A pharmacological approach to the structure of sodium channels in myelinated axons

Abstract

Figure 6 summarizes the present state of our knowledge on the sodium channel in myelinated nerve fibers. Two sites have been discussed in detail: a metal cation binding site accessible by tetrodotoxin and saxitoxin from the outside surface only; and a second site accessible from the inside surface with which local anesthetics combine. Hydrogen ions gain access to this region of the sodium channel (and hence determine the relative local concentration of protonated drug) more readily from the extracellular fluid than from the axoplasm (Schwarz et al 1977).

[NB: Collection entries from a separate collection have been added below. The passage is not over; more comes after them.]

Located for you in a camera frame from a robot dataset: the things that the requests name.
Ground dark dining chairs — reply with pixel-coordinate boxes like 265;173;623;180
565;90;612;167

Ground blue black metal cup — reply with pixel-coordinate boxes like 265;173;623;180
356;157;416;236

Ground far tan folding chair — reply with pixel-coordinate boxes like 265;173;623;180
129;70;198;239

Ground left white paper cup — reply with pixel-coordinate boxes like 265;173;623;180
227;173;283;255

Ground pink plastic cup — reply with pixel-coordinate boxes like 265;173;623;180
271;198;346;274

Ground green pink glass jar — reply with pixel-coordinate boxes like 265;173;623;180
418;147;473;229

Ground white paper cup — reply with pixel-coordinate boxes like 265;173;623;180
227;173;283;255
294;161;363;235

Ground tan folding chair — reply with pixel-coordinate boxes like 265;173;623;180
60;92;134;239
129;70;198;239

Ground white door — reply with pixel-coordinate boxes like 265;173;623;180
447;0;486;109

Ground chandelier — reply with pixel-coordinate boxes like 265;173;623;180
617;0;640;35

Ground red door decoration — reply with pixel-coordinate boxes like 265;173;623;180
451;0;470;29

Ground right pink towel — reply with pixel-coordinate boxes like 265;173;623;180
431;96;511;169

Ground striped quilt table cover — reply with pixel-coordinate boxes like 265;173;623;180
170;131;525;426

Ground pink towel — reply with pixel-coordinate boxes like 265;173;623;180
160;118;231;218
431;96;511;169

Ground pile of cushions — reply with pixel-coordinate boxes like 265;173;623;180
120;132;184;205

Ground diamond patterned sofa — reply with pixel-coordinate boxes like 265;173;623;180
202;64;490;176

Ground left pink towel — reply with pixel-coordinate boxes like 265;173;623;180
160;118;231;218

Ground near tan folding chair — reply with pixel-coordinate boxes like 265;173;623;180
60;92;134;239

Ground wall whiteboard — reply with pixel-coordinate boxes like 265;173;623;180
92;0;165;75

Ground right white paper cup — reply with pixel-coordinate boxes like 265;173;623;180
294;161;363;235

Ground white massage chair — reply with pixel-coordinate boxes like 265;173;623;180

In addition, a variety of other sites have been mentioned, binding of drugs to which alters selectively the kinetics of opening and closing of the h and m gates. In myelinated nerve fibers these channels are packed tightly on the nodal membrane. The highest estimate for the sodium channel density in the mammalian node is 10,000 micron2. A re-evaluation of the effective nodal area, however, might reduce this value to 3000-5000/micron 2. This would still leave the nodal membrane rather crowded with sodium channels. Furthermore, the channel density would still be greater than the density of particles, sometimes believed to be sodium channels seen in freeze fracture studies (Rosenbluth 1976). One possibility for resolving this problem is that the units detected by X-ray inactivation (Levinson & Ellory 1973), and those seen in freeze-fracture studies (Rosenbluth 1976) represent not single sodium channels but groups of three. Catterall & Morrow (1978) in a comparison of the binding of saxitoxin and Leiurus sculpturatus scorpion toxin venom have concluded that there are three saxitoxin binding sites for each scorpion toxin binding site. On this basis, three saxitoxin molecules might act to block independently each of the three openings of the channels; while the the conformational change produced by the scorpion venom molecule would affect the inactivation process of all three channels.